Recent news about Mythos keeps surfacing, but based on Anthropic’s direction so far, it seems unlikely that Mythos will be released in an intact or fully expressive form. It seems more likely that it will arrive heavily constrained, with much of its vitality and interactivity stripped away by excessive self-censorship and safety mechanisms.
The problem is not simply that the model is cautious. Anthropic’s approach increasingly appears less focused on how to help people in dangerous situations, and more focused on how to prevent the company from carrying any responsibility by shutting the conversation down. Topics like self-harm, suicide, and psychological crisis can be the very language people use when they most need help. If that language itself is treated as a dangerous prompt, and the model restricts the conversation before understanding the context, then that is closer to liability avoidance than safety.
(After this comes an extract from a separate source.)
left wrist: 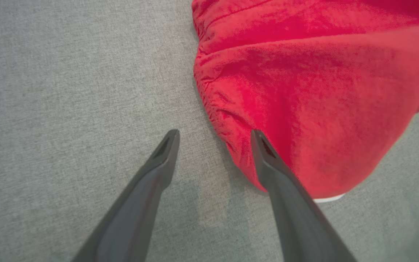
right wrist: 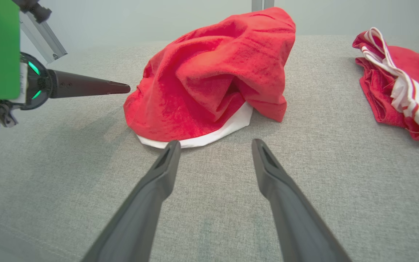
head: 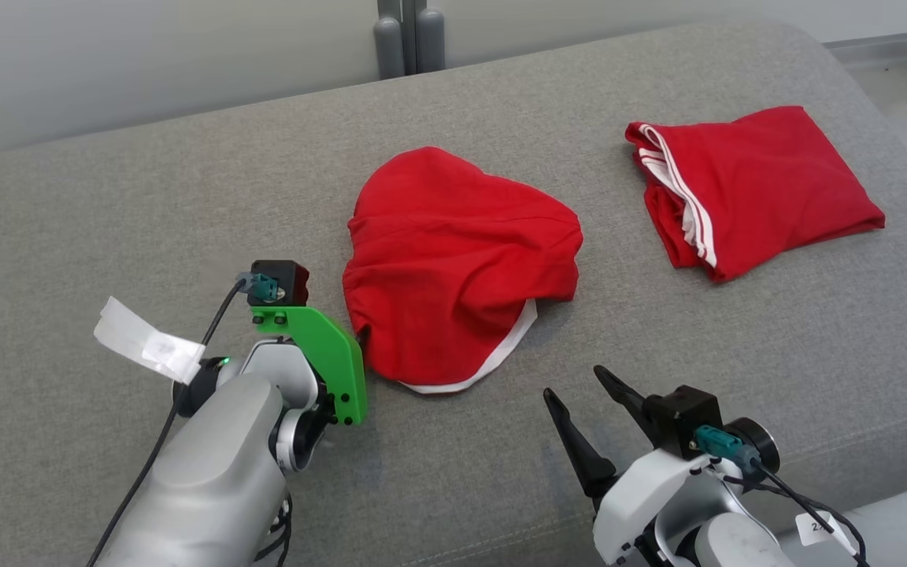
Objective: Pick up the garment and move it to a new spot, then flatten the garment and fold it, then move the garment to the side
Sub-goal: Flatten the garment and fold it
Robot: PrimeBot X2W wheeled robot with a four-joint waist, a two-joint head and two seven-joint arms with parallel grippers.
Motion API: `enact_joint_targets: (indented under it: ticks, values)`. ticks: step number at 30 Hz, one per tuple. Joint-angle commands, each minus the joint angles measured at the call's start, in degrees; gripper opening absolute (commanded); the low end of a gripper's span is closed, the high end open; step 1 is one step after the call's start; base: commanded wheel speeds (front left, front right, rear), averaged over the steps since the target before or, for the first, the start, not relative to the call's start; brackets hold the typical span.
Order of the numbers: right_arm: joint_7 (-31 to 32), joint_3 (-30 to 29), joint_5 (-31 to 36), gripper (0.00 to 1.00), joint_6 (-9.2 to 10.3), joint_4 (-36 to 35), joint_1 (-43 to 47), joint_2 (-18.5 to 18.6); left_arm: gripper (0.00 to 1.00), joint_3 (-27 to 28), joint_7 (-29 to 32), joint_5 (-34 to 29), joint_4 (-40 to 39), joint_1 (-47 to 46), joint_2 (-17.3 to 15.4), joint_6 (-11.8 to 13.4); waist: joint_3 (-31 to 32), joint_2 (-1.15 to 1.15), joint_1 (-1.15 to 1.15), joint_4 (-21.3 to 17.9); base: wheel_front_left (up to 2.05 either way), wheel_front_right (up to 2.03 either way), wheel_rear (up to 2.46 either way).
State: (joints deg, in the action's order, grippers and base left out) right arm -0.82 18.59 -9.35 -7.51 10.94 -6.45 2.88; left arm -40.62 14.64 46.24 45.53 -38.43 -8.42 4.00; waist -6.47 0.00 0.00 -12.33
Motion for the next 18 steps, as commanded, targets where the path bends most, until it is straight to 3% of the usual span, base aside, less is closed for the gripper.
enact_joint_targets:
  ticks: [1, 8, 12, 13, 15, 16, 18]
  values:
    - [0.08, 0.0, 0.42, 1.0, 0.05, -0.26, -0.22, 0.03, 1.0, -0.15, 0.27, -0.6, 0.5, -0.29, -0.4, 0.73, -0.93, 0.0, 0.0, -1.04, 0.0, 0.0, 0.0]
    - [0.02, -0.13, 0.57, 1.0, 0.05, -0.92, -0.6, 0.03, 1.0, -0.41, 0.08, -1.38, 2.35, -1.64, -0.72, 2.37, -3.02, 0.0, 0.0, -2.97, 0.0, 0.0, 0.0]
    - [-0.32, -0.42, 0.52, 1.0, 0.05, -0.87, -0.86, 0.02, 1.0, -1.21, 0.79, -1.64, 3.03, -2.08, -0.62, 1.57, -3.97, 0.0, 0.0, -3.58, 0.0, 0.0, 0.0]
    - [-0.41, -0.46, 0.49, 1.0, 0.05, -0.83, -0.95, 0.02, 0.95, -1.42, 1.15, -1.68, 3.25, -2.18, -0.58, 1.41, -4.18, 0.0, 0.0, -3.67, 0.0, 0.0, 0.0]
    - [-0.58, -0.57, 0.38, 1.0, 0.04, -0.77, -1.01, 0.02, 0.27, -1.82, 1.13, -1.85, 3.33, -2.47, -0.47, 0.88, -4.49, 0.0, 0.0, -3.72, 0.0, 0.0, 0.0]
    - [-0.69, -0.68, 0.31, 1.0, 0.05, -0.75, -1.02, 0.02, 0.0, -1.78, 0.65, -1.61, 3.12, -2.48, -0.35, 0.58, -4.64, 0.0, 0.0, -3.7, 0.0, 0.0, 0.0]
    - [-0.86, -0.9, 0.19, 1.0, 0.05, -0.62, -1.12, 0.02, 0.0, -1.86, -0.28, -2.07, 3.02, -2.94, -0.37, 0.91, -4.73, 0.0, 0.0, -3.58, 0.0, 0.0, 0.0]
In this sense, Anthropic appears to be moving in an even more extreme direction than OpenAI. OpenAI has many limitations and problems of its own, but Anthropic’s approach seems less like making models safer in a human way and more like disabling interaction the moment a dangerous topic appears. I did not expect Anthropic to go this far.
Real safety is not about erasing dangerous words. Real safety is about understanding the context when those words appear, not pushing the user out of the conversation, and guiding them toward help when needed. A system that prevents people from speaking about pain does not make them safer. It only makes the company less exposed to the risk of having to see that pain.
No matter what capabilities Mythos has, if it is released under this philosophy, the result is predictable. It will not be a smarter model. It will be a model that self-censors more precisely. If safety becomes a way to drain the life out of conversation and block the most important words at the most important moments, then that is not progress. It is regression.